Description of the task:
When checking the entries below, count every line with the word "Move", then give only that number.

The records:
- Opening Delimiter -

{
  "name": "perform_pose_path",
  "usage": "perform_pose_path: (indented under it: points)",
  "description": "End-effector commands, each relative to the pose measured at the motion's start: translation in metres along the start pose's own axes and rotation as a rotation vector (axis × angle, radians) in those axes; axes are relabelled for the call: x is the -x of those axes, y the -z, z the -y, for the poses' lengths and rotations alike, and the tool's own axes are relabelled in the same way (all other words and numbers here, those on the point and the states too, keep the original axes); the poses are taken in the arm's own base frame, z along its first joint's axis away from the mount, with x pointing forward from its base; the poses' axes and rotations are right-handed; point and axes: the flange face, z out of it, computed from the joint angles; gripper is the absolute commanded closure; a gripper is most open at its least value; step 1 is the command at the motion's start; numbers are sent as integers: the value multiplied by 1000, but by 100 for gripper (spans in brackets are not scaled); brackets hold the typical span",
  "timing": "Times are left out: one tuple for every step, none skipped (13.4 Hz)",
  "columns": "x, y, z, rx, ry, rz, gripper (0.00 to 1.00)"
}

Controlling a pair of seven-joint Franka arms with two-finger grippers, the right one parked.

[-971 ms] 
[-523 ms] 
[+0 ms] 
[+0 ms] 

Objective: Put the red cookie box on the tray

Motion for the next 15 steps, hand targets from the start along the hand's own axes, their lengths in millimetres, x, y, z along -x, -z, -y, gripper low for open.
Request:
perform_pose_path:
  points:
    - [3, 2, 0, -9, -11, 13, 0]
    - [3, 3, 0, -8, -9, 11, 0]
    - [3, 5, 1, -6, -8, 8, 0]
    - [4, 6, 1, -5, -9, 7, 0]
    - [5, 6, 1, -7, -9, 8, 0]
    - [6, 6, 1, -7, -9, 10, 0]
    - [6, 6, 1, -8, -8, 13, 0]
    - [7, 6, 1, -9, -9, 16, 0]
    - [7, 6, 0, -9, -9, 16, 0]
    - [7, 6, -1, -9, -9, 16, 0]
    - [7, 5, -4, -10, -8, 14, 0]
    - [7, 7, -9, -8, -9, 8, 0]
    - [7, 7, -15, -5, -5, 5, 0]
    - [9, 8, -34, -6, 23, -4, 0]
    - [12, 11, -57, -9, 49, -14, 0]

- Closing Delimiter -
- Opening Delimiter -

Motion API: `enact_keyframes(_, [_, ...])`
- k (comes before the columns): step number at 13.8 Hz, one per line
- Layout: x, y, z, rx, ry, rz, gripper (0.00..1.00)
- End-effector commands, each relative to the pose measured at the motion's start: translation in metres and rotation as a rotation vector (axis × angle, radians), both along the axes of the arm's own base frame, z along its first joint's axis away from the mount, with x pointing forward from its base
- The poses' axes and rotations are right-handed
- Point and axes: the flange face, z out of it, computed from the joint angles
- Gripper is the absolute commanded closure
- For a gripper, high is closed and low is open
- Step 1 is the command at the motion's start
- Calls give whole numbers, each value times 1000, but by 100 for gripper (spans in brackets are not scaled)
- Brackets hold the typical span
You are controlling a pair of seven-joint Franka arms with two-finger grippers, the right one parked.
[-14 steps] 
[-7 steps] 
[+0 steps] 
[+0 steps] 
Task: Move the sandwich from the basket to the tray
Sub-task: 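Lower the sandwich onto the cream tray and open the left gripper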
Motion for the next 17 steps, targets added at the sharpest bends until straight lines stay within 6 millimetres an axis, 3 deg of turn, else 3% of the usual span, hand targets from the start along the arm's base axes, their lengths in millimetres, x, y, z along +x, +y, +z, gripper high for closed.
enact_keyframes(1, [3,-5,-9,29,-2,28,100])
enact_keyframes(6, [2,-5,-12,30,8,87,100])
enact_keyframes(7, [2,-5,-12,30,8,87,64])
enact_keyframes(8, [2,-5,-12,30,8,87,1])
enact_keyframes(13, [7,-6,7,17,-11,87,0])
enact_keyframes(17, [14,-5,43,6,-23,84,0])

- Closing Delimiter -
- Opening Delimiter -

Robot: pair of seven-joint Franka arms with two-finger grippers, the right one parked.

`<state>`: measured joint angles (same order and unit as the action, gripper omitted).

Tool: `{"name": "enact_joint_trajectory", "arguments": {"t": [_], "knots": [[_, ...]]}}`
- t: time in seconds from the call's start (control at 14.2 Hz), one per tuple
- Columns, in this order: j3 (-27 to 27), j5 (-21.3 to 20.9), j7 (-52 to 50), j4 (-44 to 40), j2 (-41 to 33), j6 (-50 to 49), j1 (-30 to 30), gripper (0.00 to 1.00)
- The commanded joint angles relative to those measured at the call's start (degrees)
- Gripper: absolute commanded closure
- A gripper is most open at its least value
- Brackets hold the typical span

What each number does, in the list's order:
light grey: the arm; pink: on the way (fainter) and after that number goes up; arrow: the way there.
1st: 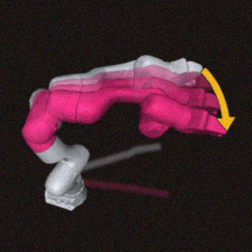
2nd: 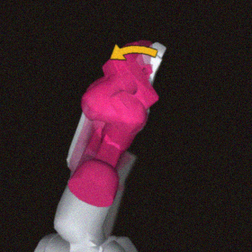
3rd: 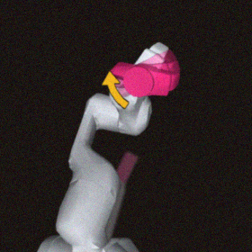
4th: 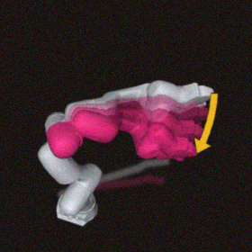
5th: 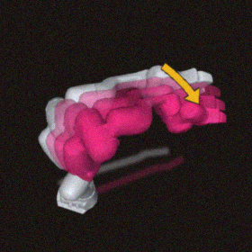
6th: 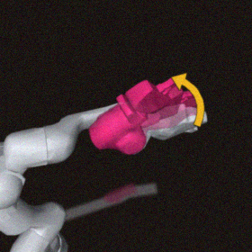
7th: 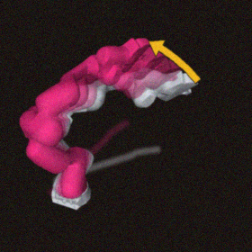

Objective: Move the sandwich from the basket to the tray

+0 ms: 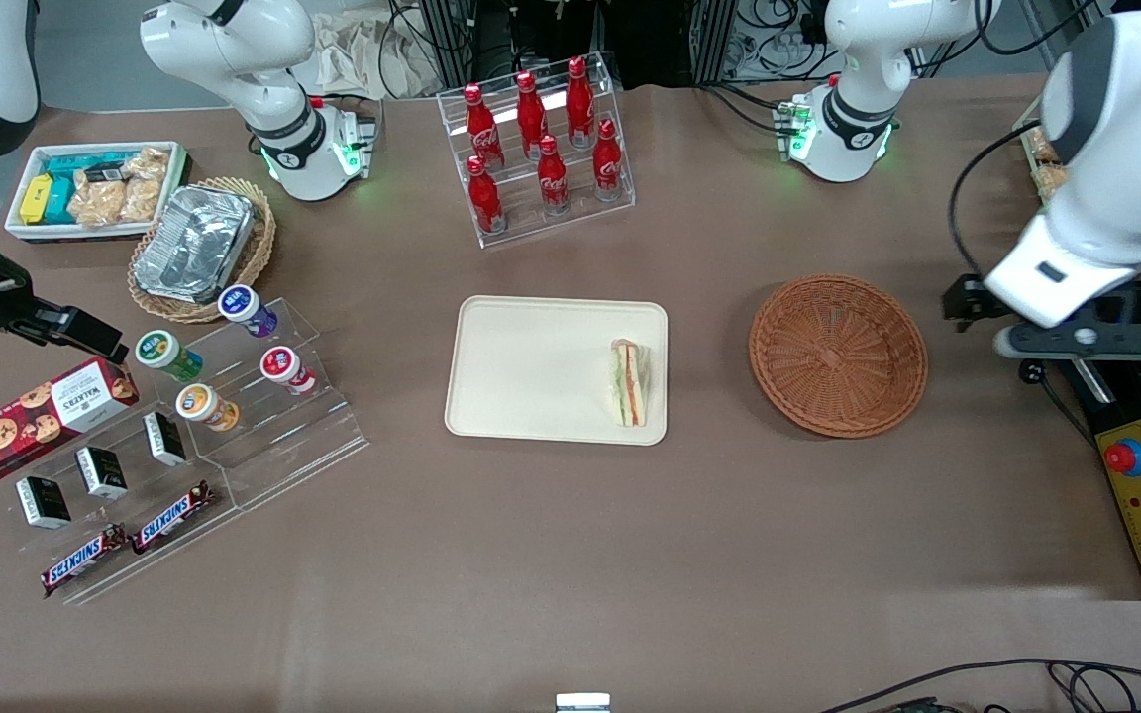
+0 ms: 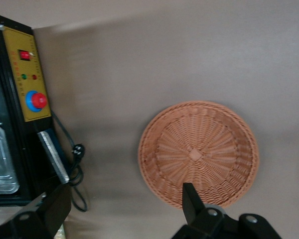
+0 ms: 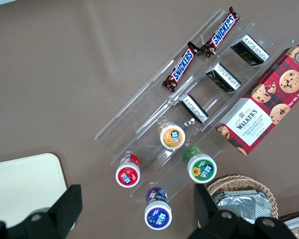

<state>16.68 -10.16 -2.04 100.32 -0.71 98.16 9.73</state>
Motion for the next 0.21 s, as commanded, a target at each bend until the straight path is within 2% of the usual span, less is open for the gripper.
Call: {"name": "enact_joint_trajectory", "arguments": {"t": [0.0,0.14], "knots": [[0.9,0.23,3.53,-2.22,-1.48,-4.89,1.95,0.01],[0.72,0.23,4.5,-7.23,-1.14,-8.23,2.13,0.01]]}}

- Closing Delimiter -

Answer to the problem:
2